- The central dogma describes the basic nature of genetic information: sequences of nucleic acid can be perpetuated and interconverted by replication, transcription, and reverse transcription, but translation from nucleic acid to protein is unidirectional, because nucleic acid sequences cannot be retrieved from protein sequences.
- A retrovirus is an RNA virus with the ability to convert its sequence into DNA by reverse transcription.
- Reverse transcription is synthesis of DNA on a template of RNA. It is accomplished by the enzyme reverse transcriptase.
- Cellular genes are DNA, but viruses and viroids may have genes of RNA.
- DNA is converted into RNA by transcription, and RNA may be converted into DNA by reverse transcription.
- The translation of RNA into protein is unidirectional.
The central dogma defines the paradigm of molecular biology. Genes are perpetuated as sequences of nucleic acid, but function by being expressed in the form of proteins. Replication is responsible for the inheritance of genetic information. Transcription and translation are responsible for its conversion from one form to another.
Figure 1.43 illustrates the roles of replication, transcription, and translation, viewed from the perspective of the central dogma:
- The perpetuation of nucleic acid may involve either DNA or RNA as the genetic material. Cells use only DNA. Some viruses use RNA, and replication of viral RNA occurs in the infected cell.
- The expression of cellular genetic information usually is unidirectional. Transcription of DNA generates RNA molecules that can be used further only to generate protein sequences; generally they cannot be retrieved for use as genetic information. Translation of RNA into protein is always irreversible.

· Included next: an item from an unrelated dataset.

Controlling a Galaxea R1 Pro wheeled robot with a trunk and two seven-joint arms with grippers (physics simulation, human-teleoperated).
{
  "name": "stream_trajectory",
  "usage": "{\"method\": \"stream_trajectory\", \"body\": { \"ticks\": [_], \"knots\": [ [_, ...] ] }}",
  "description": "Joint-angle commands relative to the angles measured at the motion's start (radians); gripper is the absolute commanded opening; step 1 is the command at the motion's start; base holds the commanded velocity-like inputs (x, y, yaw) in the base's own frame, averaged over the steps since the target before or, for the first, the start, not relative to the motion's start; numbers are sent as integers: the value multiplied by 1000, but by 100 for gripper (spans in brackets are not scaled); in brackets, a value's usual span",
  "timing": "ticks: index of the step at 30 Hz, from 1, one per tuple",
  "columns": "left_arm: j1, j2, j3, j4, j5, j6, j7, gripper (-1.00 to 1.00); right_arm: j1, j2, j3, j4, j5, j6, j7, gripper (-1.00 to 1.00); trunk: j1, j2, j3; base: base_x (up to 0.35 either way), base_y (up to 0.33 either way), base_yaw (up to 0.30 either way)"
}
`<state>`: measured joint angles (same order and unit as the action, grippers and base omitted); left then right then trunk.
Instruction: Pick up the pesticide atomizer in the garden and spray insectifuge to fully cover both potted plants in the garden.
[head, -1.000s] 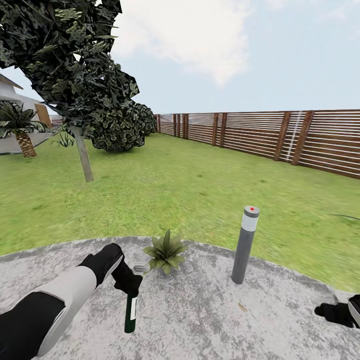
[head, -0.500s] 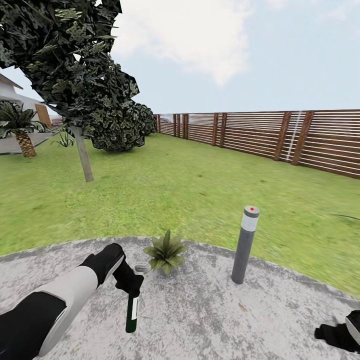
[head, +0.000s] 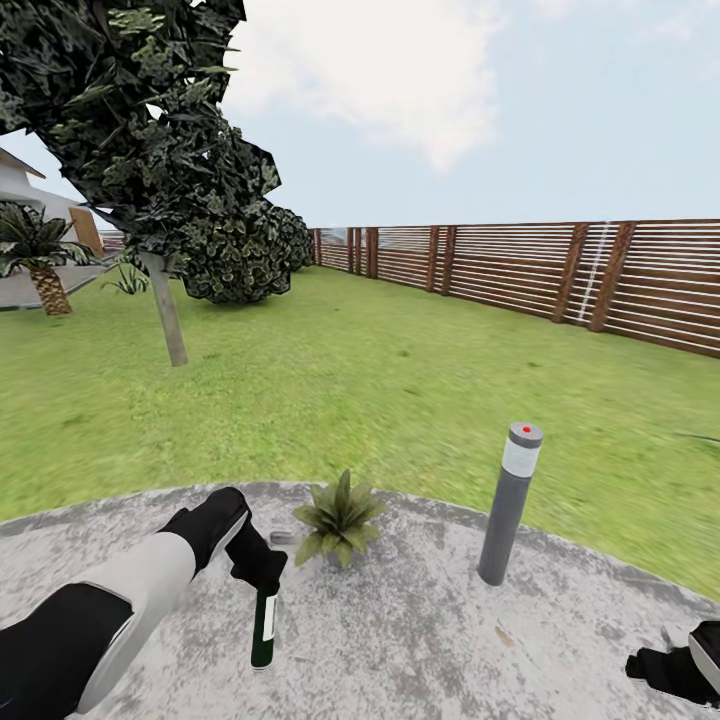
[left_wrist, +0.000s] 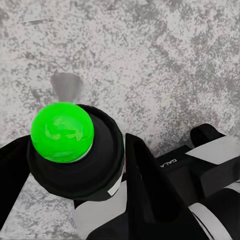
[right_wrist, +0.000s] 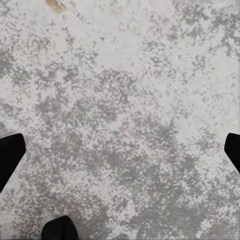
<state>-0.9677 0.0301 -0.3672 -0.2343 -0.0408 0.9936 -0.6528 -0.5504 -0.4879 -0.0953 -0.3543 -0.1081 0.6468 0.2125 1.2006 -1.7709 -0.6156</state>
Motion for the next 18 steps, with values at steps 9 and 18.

These mechanisms are equally effective for the cellular genetic information of prokaryotes or eukaryotes, and for the information carried by viruses. The genomes of all living organisms consist of duplex DNA. Viruses have genomes that consist of DNA or RNA; and there are examples of each type that are double-stranded (ds) or single-stranded (ss). Details of the mechanism used to replicate the nucleic acid vary among the viral systems, but the principle of replication via synthesis of complementary strands remains the same, as illustrated in Figure 1.44.
Cellular genomes reproduce DNA by the mechanism of semi-conservative replication. Double-stranded virus genomes, whether DNA or RNA, also replicate by using the individual strands of the duplex as templates to synthesize partner strands.
Viruses with single-stranded genomes use the single strand as template to synthesize a complementary strand; and this complementary strand in turn is used to synthesize its complement, which is, of course, identical with the original starting strand. Replication may involve the formation of stable double-stranded intermediates or use double-stranded nucleic acid only as a transient stage.
The restriction to unidirectional transfer from DNA to RNA is not absolute. It is overcome by the retroviruses, whose genomes consist of single-stranded RNA molecules. During the infective cycle, the RNA is converted by the process of reverse transcription into a single-stranded DNA, which in turn is converted into a double-stranded DNA. This duplex DNA becomes part of the genome of the cell, and is inherited like any other gene. So reverse transcription allows a sequence of RNA to be retrieved and used as genetic information.
The existence of RNA replication and reverse transcription establishes the general principle that information in the form of either type of nucleic acid sequence can be converted into the other type. In the usual course of events, however, the cell relies on the processes of DNA replication, transcription, and translation. But on rare occasions (possibly mediated by an RNA virus), information from a cellular RNA is converted into DNA and inserted into the genome. Although reverse transcription plays no role in the regular operations of the cell, it becomes a mechanism of potential importance when we consider the evolution of the genome.
The same principles are followed to perpetuate genetic information from the massive genomes of plants or amphibians to the tiny genomes of mycoplasma and the yet smaller genetic information of DNA or RNA viruses. Figure 1.45 summarizes some examples that illustrate the range of genome types and sizes.
Throughout the range of organisms, with genomes varying in total content over a 100,000 fold range, a common principle prevails. The DNA codes for all the proteins that the cell(s) of the organism must synthesize; and the proteins in turn (directly or indirectly) provide the functions needed for survival. A similar principle describes the function of the genetic information of viruses, whether DNA or RNA. The nucleic acid codes for the protein(s) needed to package the genome and also for any functions additional to those provided by the host cell that are needed to reproduce the virus during its infective cycle. (The smallest virus, the satellite tobacco necrosis virus [STNV], cannot replicate independently, but requires the simultaneous presence of a "helper" virus [tobacco necrosis virus, TNV], which is itself a normally infectious virus.)